Yes, I definitely get the feeling of "breaking news! multi-million dollar logo consultant believes everyone should buy logos for 10 million dollars!"


It doesn't help the author's case that he castigates Yahoo for creating the logo in an "unprofessional" short period of time, but then also sneers at them for their month long process of unveiling it and for polling their employees on their views about values to reflect in future Yahoo logos.

You can't win, except perhaps by a marketing agency run by a guy who can see "purpose" in the ugliness of the very expensive London Olympics logo but not in the cheap publicity of Yahoo's "30 days of change"...


From what he says, it appears they didn't poll employees about values but about what particular design aspects they preferred.


>teams that charge $20,000 per day.

Holy fucking shit what? Could you expand on that? What did they do? How many team members? Man..


25 people, $100/hr each, 1 day.

Client is a $10B company, remember.


I'm of two minds on this piece.

On the one hand, the author is absolutely right that a good professional designer can bring things to the process that enthusiastic amateurs cannot.
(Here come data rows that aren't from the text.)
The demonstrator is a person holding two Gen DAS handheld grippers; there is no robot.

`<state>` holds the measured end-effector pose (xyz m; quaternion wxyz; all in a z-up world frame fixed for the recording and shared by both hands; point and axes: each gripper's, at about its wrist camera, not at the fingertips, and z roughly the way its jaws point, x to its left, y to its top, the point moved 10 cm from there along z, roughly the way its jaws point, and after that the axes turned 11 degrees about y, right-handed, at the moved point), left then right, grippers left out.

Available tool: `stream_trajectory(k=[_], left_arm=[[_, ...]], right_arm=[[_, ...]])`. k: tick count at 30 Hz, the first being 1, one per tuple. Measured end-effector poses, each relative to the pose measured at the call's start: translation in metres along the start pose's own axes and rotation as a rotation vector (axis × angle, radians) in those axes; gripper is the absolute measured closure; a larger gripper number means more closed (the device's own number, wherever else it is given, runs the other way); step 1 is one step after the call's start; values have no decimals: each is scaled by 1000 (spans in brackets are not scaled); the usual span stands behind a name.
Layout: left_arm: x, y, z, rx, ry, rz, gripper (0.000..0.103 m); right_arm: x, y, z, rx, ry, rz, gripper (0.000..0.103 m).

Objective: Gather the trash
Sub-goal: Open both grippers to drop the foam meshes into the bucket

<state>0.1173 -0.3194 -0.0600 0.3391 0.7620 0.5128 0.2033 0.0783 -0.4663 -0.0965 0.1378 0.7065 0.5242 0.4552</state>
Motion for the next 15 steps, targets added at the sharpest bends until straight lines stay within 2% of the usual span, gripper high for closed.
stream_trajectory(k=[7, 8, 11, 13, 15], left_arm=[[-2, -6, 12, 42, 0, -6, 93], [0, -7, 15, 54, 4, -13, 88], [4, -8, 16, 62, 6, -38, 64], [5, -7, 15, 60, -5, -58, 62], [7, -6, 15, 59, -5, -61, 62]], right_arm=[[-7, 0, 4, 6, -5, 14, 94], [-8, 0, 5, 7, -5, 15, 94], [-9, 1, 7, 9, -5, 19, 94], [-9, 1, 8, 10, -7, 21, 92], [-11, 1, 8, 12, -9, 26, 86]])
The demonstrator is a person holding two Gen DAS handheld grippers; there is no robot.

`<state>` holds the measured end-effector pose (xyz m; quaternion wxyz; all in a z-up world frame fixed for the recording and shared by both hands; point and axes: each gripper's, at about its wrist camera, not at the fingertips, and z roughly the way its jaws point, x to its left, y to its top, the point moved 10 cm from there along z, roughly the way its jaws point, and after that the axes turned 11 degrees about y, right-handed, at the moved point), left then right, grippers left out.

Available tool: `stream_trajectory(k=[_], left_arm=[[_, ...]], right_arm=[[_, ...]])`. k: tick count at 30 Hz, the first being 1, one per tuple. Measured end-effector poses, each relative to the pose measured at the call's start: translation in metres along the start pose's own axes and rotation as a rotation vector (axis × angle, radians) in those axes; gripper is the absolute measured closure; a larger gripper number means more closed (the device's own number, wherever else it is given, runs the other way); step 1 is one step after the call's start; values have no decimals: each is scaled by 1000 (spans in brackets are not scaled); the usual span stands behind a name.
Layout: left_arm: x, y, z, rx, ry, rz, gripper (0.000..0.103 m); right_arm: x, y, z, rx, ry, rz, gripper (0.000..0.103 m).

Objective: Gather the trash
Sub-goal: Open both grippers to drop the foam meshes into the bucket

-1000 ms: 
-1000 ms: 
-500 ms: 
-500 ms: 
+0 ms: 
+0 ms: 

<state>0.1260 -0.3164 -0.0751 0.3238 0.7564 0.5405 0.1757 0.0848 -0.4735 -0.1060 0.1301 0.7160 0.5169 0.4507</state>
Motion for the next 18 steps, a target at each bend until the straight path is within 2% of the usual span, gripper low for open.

A really good logo doesn't just look cool, it communicates something about the nature and spirit of the company visually. It lays down a marker: "this is who we are." A designer who knows the grammar of visual communication will have a better chance of delivering that than will someone who doesn't.
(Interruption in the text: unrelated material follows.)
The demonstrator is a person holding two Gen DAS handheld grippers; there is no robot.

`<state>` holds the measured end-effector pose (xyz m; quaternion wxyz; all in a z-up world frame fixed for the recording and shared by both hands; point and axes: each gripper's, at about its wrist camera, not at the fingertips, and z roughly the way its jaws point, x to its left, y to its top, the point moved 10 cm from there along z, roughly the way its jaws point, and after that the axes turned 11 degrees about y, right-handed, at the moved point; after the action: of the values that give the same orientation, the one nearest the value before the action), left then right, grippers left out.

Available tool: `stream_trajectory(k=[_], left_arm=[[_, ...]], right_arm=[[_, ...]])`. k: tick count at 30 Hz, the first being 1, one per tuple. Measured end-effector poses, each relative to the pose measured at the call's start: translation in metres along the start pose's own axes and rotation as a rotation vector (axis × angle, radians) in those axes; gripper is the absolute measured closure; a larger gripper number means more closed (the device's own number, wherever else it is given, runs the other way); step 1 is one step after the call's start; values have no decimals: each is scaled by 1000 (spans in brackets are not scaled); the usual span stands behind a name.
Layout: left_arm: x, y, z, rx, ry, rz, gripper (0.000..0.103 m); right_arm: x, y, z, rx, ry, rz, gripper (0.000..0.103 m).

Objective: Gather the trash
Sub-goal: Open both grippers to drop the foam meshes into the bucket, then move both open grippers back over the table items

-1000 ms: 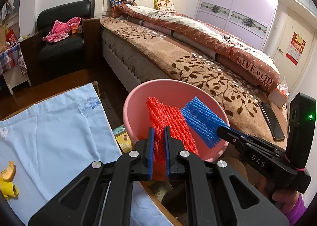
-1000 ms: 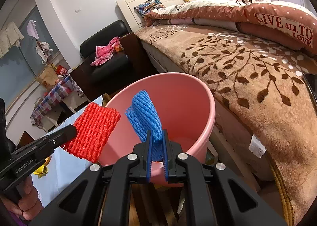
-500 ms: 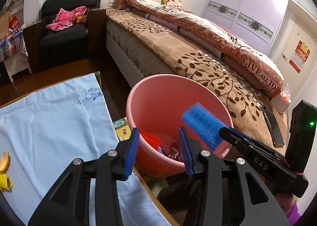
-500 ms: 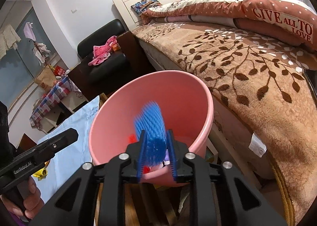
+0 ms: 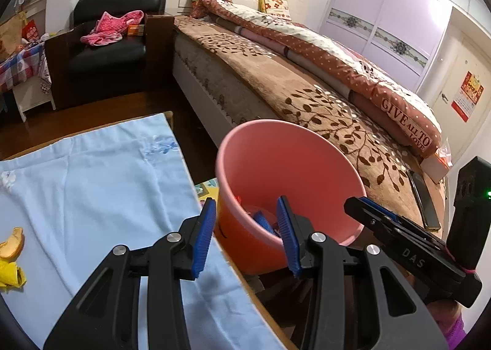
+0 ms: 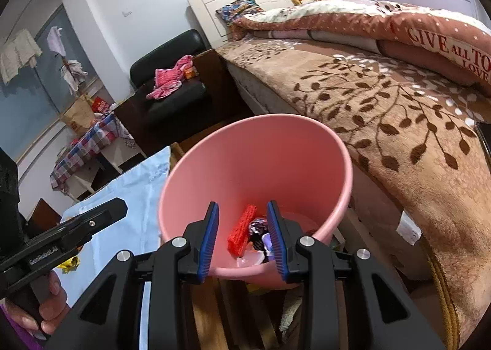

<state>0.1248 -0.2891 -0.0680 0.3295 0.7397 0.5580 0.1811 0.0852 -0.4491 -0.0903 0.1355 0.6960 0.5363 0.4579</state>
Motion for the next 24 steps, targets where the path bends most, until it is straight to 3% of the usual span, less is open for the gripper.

On the other hand, the author sadly doesn't do a great job of arguing the above point. Rather than, say, taking some great logos and pulling them apart for us to show how they do what they do, we just hear a lot of complaints about how the way Yahoo did theirs was "unprofessional." It makes it sound like the main complaint is that Yahoo had the gall to cut designers out of the process rather than that they chose a path that was more likely to result in a crappy logo, which strikes me as a more powerful (and accurate) complaint.

In other words, outside the community of professional designers, nobody cares if Marissa Mayer hurt some designers' feelings. What they care about is how Marissa Mayer is stewarding the Yahoo brand. If you want to convince them that your way is right and her way is wrong, don't show them how her way threatens your business; show them how her way threatens her business.


I disagree, he actually makes it clear on multiple occasions throughout the piece that his critique is not about the end product of the logo and what could or could not have happened in the hands of a real designer.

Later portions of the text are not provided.